Friday, September 6, 2019

 

Friday, September 6, 2019

Welcome to The Week in Policy, Policy Magazine‘s weekly look at developments in policy and politics in Ottawa, Washington and beyond, compiled by Policyassociate editor and Hill Times columnist Lisa Van Dusen.

First Things First: #SheTheNorth

Tomorrow. Arthur Ashe Stadium. 4:00 pm.

Above the Fold: Democracy Strikes Back

There were crucial developments this week in the two evolving narratives — Brexit and Hong Kong — that represent the clash of new world order authoritarian bullying and the growing backlash from human beings whose democratically protected rights and freedoms are in peril. In Britain, Boris Johnson, whose role as the designated driver of a kamikaze Brexit was established the day he declared himself a Leave asset in 2016, had lost the plot by week’s end after a disastrous parliamentary debut that included a defection that eliminated his majority, a rebellion by 21 of his MPs who were summarily ousted from the Conservative party (one of them Nicholas Soames, grandson of Winston Churchill) and a series legislative defeats — including a rejection of his call for an October election — that leave his Leave strategy seemingly in tatters. And, oh, his brother Jo quit his cabinet post, citing the impossibility of both supporting his brother’s leadership and serving the interests of his country. Interestingly, former Labour PM Tony Blair delivered one of the more rational takes on this crisis in a speech to the Institute for Government on Monday. “What is happening is shocking, irresponsible and dangerous,” said Blair, before laying out the rationale for a fresh referendum. Here’s the full video. On Friday, the Lords approved a bill precluding the possibility of a no-deal Brexit on Halloween that effectively forces Johnson to secure an extension of Article 50 rather than crash out of the EU. On Thursday, he said he’d rather “die in a ditch” than request an extension. Labour Leader Jeremy Corbyn, now that a no-deal Brexit has been averted, is angling for an October 29th election, apparently because he’d rather face Johnson in an election he’s far more likely to lose than address Brexit head-on in another referendum Johnson is more likely to lose. It’s complicated, and #RevokeArticle50. Here’s the Guardian with a wrap-up of the week, Rebellions, ejections…but no elections. What’s next for Brexit?  And, here’s Twitter’s response to Central Casting PG Wodehouse wanker Jacob Rees Mogg hamming it up as a credit to his class.

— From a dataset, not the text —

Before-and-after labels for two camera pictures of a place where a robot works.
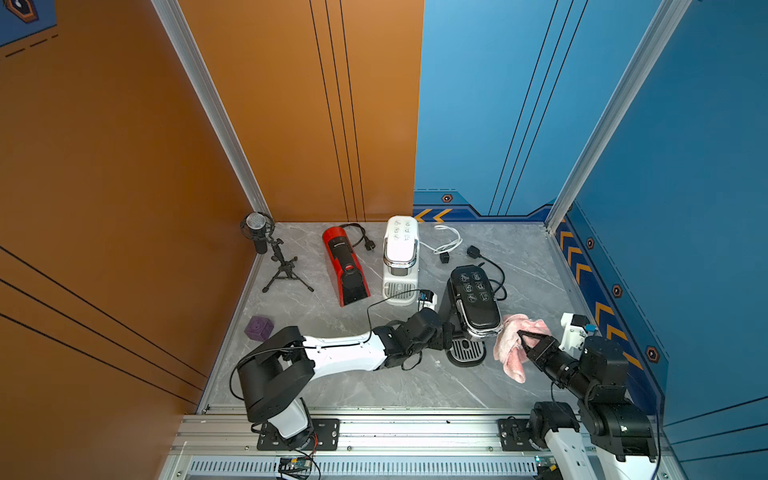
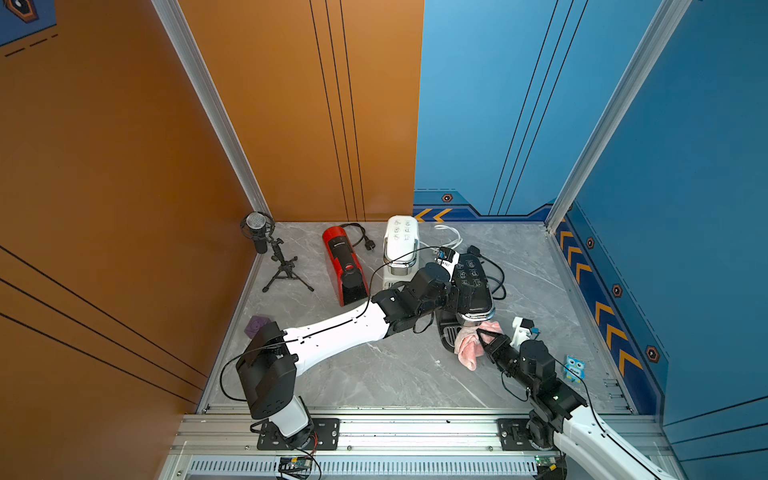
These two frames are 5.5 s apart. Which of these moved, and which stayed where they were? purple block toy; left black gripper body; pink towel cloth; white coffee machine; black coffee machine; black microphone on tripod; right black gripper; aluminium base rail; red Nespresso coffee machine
Moved: right black gripper; black coffee machine; left black gripper body; pink towel cloth
Stayed: purple block toy; aluminium base rail; red Nespresso coffee machine; black microphone on tripod; white coffee machine

In the stand-off between Hong Kong’s pro-democracy movement and both Beijing and its proxies on the island, Hong Kong Chief Executive Carrie Lam withdrew the extradition bill that ignited three months of protests. That withdrawal, which happened Wednesday, was one of five demands issued by the protesters, the others being the retraction of the word “riot” to describe rallies; the release of all arrested demonstrators; an independent inquiry into police violence; and free and fair elections. From Beijing’s perspective, the withdrawal may have been an effort to re-set the conflict to its original flash point as opposed to the larger battle for democracy against China’s encroaching security state that it has become, while framing any subsequent violence as the fault of the protesters for not retreating at this concession. Pro democracy lawmakers said Wednesday the withdrawal is “too little, too late” and student protest leader Keith Fong said he’s considering suing Hong Kong police for compensation over his “absurd, unreasonable” arrests, twice in the past month. And, Hong Kongers have begun the nightly habit of Howard Beale-ing their frustrations en masse at 10:00 pm sharp“We shout at night not because we are crazy. We shout to prevent us and our city from going crazy,” one shouter told Hong Kong Free Press.

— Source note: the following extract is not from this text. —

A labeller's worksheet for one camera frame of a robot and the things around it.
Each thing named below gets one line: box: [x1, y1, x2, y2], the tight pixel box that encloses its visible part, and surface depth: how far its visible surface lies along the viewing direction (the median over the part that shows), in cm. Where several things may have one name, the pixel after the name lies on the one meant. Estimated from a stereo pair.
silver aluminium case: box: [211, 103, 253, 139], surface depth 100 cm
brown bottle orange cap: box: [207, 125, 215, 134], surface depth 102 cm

Meanwhile in Washington, Donald Trump provided the most overwhelmingly convincing justification so far for a media boycott of his absurd, unreasonable presidency.

Your weekly TWIP links:

From Policy Editor L. Ian MacDonald, Campaign 2019: Lady and Gentlemen, Start Your Engines.

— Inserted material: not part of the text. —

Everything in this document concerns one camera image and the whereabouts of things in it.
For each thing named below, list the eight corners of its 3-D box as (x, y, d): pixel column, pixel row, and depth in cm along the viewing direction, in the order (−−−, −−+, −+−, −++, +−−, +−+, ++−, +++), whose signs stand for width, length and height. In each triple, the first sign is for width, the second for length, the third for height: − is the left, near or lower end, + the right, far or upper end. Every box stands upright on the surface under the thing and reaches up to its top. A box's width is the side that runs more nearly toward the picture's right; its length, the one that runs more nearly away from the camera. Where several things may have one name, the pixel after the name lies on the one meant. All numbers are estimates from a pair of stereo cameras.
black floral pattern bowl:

From yours truly, Policy Associate Editor @Lisa_VanDusen, my Hill Times column from this week, now re-posted on Policy, The New C-Word, about how we may be due for a semantic reclamation of the word “conspiracy.”

From Policy Social Media Editor Grace MacDonald, her conversation with Gretchen McCulloch, Montréal author of the New York Times bestseller Because Internet. Here’s Because McCulloch: A Policy Q&A with the Internet’s Linguist-in-Chief.

And, from Policy contributor and BMO Chief Economist Doug Porter, this week’s Talking Points, Revisiting Econ 101.
In and About Canada: Velvet Glove?

Prime Minister Justin Trudeau named former McKinsey Managing Director and former head of the government’s advisory council on economic growth Dominic Barton Canada’s new ambassador to China on Wednesday. Barton spent five years as the global consulting behemoth’s Asia chairman from 2004-09. The appointment fills a key diplomatic post that has been empty since John McCallum was sacked for his inexplicably pro-China comments about the arrest of Huawei executive Meng Wanzhou eight months ago. It comes at what is arguably the most sensitive juncture in Canada-China relations in recent memory, with Beijing’s detention of two Canadians in retaliation for Wanzhou’s arrest an ongoing irritant in a bilateral relationship more broadly defined by the tension between China’s increasingly brutal and expansionist authoritarian tendencies and Canada’s role as an explicit defender of the liberal, democratic and rules-based international order. Trudeau addressed that tension directly during a livestreamed meeting with Toronto Star journalists on Thursday. “Using arbitrary detention as a tool to achieve political goals, international or domestic, is something that is of concern not just to Canada but to all our allies,” Trudeau said. The context of the appointment makes it more Kissinger-to-China than Nixon-to-China, with Barton’s international expertise and specific knowledge of China and its business culture and economy welcomed by Beijing at a time when any choice for the post would be dissected for optics signaling and symbolic value. On Thursday, Beijing’s foreign ministry spokesman, Geng Shuang, confirmed that his government had already approved the appointment, adding pointedly, “We urge Canada to reflect on its mistakes, treat China’s solemn stance and concerns seriously, and immediately release Meng Wanzhou, so that she can return home safely.” He also announced that Cong Peiwu — who was until July the head of the foreign ministry’s Department of North American and Oceanian Affairs — will serve as China’s new ambassador to Canada. Here’s the PMO announcement of Barton’s appointment.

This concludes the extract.